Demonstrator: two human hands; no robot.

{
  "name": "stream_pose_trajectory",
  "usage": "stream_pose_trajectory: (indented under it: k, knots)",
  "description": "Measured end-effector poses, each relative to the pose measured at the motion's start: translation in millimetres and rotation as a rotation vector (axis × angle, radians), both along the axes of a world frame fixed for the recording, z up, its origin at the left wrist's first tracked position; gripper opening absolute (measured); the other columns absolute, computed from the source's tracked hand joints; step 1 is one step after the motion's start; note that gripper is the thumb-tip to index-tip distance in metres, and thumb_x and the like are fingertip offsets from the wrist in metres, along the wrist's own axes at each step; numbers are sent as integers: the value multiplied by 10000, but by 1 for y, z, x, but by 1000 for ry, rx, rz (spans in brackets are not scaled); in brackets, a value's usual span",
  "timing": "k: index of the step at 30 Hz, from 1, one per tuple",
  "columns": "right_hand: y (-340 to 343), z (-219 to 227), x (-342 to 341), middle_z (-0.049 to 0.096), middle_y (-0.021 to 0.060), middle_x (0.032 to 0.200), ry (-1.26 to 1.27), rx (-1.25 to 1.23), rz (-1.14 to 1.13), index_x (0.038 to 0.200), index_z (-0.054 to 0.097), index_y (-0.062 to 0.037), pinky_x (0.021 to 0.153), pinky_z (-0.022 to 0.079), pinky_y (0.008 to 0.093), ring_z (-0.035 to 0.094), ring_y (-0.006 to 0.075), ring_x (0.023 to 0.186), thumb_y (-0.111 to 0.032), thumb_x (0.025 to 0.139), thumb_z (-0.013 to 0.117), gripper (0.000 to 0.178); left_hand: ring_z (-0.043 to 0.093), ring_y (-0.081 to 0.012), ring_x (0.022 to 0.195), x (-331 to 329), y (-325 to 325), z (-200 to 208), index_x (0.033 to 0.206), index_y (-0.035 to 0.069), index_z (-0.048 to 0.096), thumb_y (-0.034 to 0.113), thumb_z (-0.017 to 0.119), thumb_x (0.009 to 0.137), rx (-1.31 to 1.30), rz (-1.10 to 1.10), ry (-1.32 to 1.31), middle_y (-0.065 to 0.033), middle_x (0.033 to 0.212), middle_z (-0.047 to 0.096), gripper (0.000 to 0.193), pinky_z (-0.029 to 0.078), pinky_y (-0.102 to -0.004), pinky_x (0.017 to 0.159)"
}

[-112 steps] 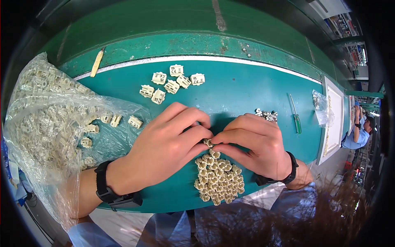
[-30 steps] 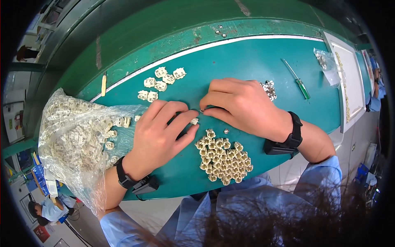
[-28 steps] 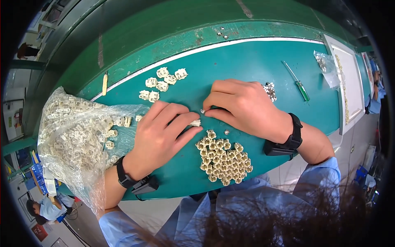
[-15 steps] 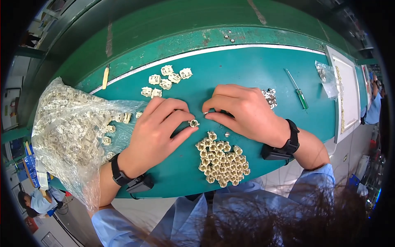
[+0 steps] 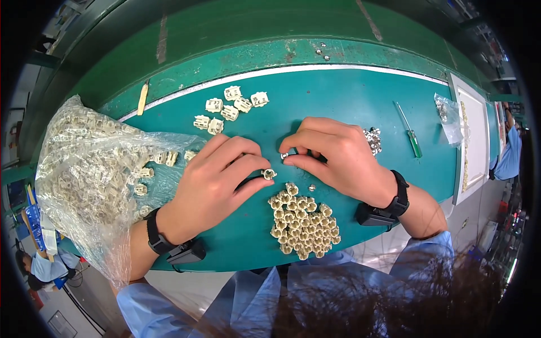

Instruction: The person assembles electrical components by hand, picking up a plastic housing and a metal contact, inserting the contact into the housing, and placing the completed assembly onto a growing cluster on the table.

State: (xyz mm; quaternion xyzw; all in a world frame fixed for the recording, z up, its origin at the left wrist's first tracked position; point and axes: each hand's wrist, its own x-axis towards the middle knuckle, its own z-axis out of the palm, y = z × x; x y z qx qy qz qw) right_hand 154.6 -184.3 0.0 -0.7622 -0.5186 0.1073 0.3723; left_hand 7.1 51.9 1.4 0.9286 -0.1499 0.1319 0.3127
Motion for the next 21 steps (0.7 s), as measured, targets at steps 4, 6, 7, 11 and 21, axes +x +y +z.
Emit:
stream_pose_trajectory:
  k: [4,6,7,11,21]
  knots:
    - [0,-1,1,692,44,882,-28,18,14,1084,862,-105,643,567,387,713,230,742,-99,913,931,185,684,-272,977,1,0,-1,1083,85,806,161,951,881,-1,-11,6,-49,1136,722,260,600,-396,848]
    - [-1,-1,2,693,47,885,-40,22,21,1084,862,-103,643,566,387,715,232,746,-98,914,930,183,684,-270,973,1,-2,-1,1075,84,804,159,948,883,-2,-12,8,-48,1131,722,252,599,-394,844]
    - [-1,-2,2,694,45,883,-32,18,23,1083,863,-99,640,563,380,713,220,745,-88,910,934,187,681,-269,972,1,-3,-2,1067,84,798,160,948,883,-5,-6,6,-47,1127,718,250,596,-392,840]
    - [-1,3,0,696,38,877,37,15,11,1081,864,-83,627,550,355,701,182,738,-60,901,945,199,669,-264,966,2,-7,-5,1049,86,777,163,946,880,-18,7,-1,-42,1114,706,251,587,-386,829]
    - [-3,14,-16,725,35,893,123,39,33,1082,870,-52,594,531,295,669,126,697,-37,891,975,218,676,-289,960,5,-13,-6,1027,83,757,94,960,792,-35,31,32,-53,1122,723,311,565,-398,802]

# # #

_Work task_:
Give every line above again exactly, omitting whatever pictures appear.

_Response for this exercise_:
Demonstrator: two human hands; no robot.

{
  "name": "stream_pose_trajectory",
  "usage": "stream_pose_trajectory: (indented under it: k, knots)",
  "description": "Measured end-effector poses, each relative to the pose measured at the motion's start: translation in millimetres and rotation as a rotation vector (axis × angle, radians), both along the axes of a world frame fixed for the recording, z up, its origin at the left wrist's first tracked position; gripper opening absolute (measured); the other columns absolute, computed from the source's tracked hand joints; step 1 is one step after the motion's start; note that gripper is the thumb-tip to index-tip distance in metres, and thumb_x and the like are fingertip offsets from the wrist in metres, along the wrist's own axes at each step; numbers are sent as integers: the value multiplied by 10000, but by 1 for y, z, x, but by 1000 for ry, rx, rz (spans in brackets are not scaled); in brackets, a value's usual span",
  "timing": "k: index of the step at 30 Hz, from 1, one per tuple",
  "columns": "right_hand: y (-340 to 343), z (-219 to 227), x (-342 to 341), middle_z (-0.049 to 0.096), middle_y (-0.021 to 0.060), middle_x (0.032 to 0.200), ry (-1.26 to 1.27), rx (-1.25 to 1.23), rz (-1.14 to 1.13), index_x (0.038 to 0.200), index_z (-0.054 to 0.097), index_y (-0.062 to 0.037), pinky_x (0.021 to 0.153), pinky_z (-0.022 to 0.079), pinky_y (0.008 to 0.093), ring_z (-0.035 to 0.094), ring_y (-0.006 to 0.075), ring_x (0.023 to 0.186), thumb_y (-0.111 to 0.032), thumb_x (0.025 to 0.139), thumb_z (-0.013 to 0.117), gripper (0.000 to 0.178); left_hand: ring_z (-0.043 to 0.093), ring_y (-0.081 to 0.012), ring_x (0.022 to 0.195), x (-331 to 329), y (-325 to 325), z (-200 to 208), index_x (0.033 to 0.206), index_y (-0.035 to 0.069), index_z (-0.048 to 0.096), thumb_y (-0.034 to 0.113), thumb_z (-0.017 to 0.119), thumb_x (0.009 to 0.137), rx (-1.31 to 1.30), rz (-1.10 to 1.10), ry (-1.32 to 1.31), middle_y (-0.065 to 0.033), middle_x (0.033 to 0.212), middle_z (-0.047 to 0.096), gripper (0.000 to 0.193), pinky_z (-0.029 to 0.078), pinky_y (-0.102 to -0.004), pinky_x (0.017 to 0.159)"
}

[-112 steps] 
[-30 steps] 
[-28 steps] 
[-15 steps] 
[+0 steps] 

Instruction: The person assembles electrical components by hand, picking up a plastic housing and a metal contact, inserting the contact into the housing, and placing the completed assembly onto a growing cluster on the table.

State: (xyz mm; quaternion xyzw; all in a world frame fixed for the recording, z up, its origin at the left wrist's first tracked position; point and axes: each hand's wrist, its own x-axis towards the middle knuckle, its own z-axis out of the palm, y = z × x; x y z qx qy qz qw) right_hand 154.6 -184.3 0.0 -0.7622 -0.5186 0.1073 0.3723; left_hand 7.1 51.9 1.4 0.9286 -0.1499 0.1319 0.3127
Motion for the next 21 steps (0.7 s), as measured, targets at steps 4, 6, 7, 11 and 21, axes +x +y +z.
Emit:
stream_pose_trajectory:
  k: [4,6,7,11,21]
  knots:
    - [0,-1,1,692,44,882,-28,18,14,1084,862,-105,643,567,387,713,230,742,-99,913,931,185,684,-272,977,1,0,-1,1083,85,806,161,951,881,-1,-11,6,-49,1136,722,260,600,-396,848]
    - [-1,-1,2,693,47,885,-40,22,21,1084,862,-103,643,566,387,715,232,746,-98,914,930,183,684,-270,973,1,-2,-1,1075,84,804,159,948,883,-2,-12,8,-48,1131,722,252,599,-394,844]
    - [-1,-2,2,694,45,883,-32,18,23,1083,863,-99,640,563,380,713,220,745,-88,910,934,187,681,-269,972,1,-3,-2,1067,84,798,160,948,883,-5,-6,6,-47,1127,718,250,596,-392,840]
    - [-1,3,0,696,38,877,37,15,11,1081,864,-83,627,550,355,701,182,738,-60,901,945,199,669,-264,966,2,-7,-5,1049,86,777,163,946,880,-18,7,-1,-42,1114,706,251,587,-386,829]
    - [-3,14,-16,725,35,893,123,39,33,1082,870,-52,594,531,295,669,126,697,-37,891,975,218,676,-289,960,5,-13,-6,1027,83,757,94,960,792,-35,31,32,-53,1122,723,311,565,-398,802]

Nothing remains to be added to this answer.